BRIEF :: Would you write the data out once more, exactly as it is?
━━━━━ COLLECTED DATA ━━━━━
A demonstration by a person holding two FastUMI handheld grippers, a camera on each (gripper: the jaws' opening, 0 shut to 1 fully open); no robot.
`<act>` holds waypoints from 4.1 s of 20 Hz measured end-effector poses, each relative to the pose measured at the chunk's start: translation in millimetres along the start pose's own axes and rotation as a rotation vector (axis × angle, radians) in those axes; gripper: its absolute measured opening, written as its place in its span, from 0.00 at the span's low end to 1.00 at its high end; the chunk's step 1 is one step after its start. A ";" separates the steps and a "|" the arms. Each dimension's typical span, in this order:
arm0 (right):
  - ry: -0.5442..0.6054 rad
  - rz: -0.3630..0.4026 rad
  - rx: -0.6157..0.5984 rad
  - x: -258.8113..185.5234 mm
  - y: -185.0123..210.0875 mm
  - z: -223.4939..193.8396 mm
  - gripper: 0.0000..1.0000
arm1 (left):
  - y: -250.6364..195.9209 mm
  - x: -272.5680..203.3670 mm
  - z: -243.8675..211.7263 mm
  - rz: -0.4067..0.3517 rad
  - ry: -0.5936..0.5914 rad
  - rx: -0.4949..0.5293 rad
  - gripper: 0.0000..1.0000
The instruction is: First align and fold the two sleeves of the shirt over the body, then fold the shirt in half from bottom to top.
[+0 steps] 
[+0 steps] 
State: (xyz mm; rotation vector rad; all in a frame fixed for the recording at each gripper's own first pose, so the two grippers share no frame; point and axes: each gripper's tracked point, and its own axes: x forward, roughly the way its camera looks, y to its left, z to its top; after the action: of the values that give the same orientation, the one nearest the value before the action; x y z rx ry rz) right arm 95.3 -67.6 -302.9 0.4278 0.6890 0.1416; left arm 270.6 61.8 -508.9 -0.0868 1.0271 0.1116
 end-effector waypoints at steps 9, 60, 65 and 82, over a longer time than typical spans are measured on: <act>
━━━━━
RESULT BELOW ::
A demonstration by a person holding two FastUMI handheld grippers, a camera on each (gripper: the jaws' opening, 0 shut to 1 fully open); no robot.
`<act>` holds waypoints from 4.1 s of 20 Hz measured end-effector poses, each relative to the pose measured at the chunk's start: translation in millimetres along the start pose's own axes and rotation as a rotation vector (axis × angle, radians) in those axes; gripper: its absolute measured opening, written as its place in its span, from 0.00 at the span's low end to 1.00 at its high end; the chunk's step 1 is one step after its start. A ";" separates the steps and a "|" the arms. Each dimension's typical span, in this order:
arm0 (right):
  - ry: -0.5442..0.6054 rad
  - rz: -0.3630..0.4026 rad
  - rx: -0.6157..0.5984 rad
  - x: -258.8113..185.5234 mm
  - y: -185.0123..210.0875 mm
  - z: -223.4939..193.8396 mm
  - gripper: 0.0000..1.0000
arm1 (left):
  - y: -250.6364..195.9209 mm
  - x: -272.5680..203.3670 mm
  - z: -243.8675..211.7263 mm
  - rz: -0.4067..0.3517 rad
  - ry: -0.5936..0.5914 rad
  - rx: -0.4949..0.5293 rad
  - gripper: 0.0000..1.0000
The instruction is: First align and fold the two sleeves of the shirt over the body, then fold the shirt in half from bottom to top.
[+0 steps] 
[+0 steps] 
State: (xyz mm; rotation vector rad; all in a frame fixed for the recording at each gripper's own first pose, so the two grippers share no frame; point and axes: each gripper's tracked point, and its own axes: x forward, roughly the way its camera looks, y to its left, z to its top; after the action: of the values that give the same orientation, the one nearest the value before the action; x y z rx ry rz) right arm 95.3 -67.6 -302.9 0.4278 0.6890 0.1416; left arm 270.6 61.8 -508.9 -0.0868 1.0271 0.1116
 end-effector waypoints at steps 9, 60, 65 and 82, over a longer time than typical spans are measured on: <act>

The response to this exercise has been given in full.